Comment by viraptor

Comment by viraptor 2 days ago

6 replies

How well separated are experts per domain in a model like that? Specifically, if I'm interested in a programming use only, could we possibly strip it to one or two of them? Or should I assume a much wider spread? (And there would be some overlap anyway from the original root model)

renonce 2 days ago

My experience is that experts are not separated in any intuitive way. I would be very interested (and surprised) if someone manages to prune a majority of experts in a way that preserves model capabilities in a specific domain but not others.

See https://github.com/peteryuqin/Kimi-K2-Mini, a project that keeps a small portion of experts and layers and keep the model capabilities across multiple domains.

  • viraptor 2 days ago

    Sounds like dumping the routing information from programming questions would answer that... I guess I can do a dump from qwen or deepseek locally. You'd think someone would created that kind of graph already, but I couldn't find one.

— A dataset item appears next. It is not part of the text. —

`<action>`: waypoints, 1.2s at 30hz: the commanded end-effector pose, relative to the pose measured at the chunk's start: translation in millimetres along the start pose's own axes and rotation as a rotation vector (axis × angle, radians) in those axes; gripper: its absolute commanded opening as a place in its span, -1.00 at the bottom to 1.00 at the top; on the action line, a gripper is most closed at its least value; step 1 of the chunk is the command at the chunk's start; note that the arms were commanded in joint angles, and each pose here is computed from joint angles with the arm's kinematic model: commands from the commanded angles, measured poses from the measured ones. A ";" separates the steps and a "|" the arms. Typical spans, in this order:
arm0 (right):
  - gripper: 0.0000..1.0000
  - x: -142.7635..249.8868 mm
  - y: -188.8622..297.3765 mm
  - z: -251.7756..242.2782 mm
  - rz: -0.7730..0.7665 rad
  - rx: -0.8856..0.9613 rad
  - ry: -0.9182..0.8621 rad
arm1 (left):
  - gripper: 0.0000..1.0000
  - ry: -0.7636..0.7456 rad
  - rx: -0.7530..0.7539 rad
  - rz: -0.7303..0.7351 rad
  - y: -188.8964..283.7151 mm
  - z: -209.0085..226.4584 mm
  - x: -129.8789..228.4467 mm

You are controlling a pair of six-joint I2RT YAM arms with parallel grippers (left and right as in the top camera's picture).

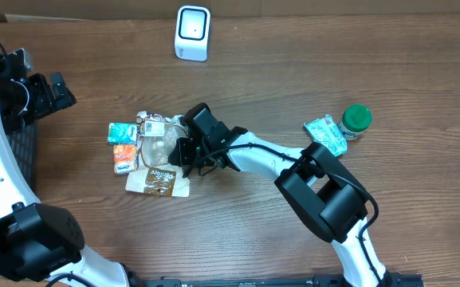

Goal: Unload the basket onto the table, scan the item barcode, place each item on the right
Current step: 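Move the right gripper to the bread bag and grasp it, then hold the bread bag's label in front of the white scanner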

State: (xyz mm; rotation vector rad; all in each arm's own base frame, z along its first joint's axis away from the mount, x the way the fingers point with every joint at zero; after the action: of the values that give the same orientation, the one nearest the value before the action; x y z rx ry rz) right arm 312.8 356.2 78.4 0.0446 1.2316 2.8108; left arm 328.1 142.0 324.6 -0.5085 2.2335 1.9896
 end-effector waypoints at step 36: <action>-0.93 11.8 313.4 67.2 -0.449 -0.162 0.550 | 0.99 -0.021 0.010 -0.007 1.1 -1.3 -0.4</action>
State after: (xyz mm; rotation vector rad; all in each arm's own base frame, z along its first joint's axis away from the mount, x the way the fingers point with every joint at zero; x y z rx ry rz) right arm 286.4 199.1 347.8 -1.0145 0.8957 2.6378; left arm 328.1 141.8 324.6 -0.5077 2.2338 1.9895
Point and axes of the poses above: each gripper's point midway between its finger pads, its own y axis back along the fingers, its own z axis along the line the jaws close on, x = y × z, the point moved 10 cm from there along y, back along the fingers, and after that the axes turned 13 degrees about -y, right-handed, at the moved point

    What I did find instead is that some MoE models are explicitly domain-routed (MoDEM), but it doesn't apply to deepseek which is just equally load balanced, so it's unlikely to apply to Kimi. On the other hand, https://arxiv.org/html/2505.21079v1 shows modality preferences between experts, even in mostly random training. So maybe there's something there.

orbital-decay 2 days ago

Inseparable, routing is done per token in a statistically optimal way, not per request on the knowledge domain basis.

  • viraptor 2 days ago

    Sure, it's done per token, but the question is: how much do the knowledge domains match up with experts. I could not find hard data on this.

    • boroboro4 2 days ago

      Check out DeepSeek v3 model paper. They changed the way they train experts (went from aux loss to different kind expert separation training). It did improve experts domain specialization, they have neat graphics on it in the paper.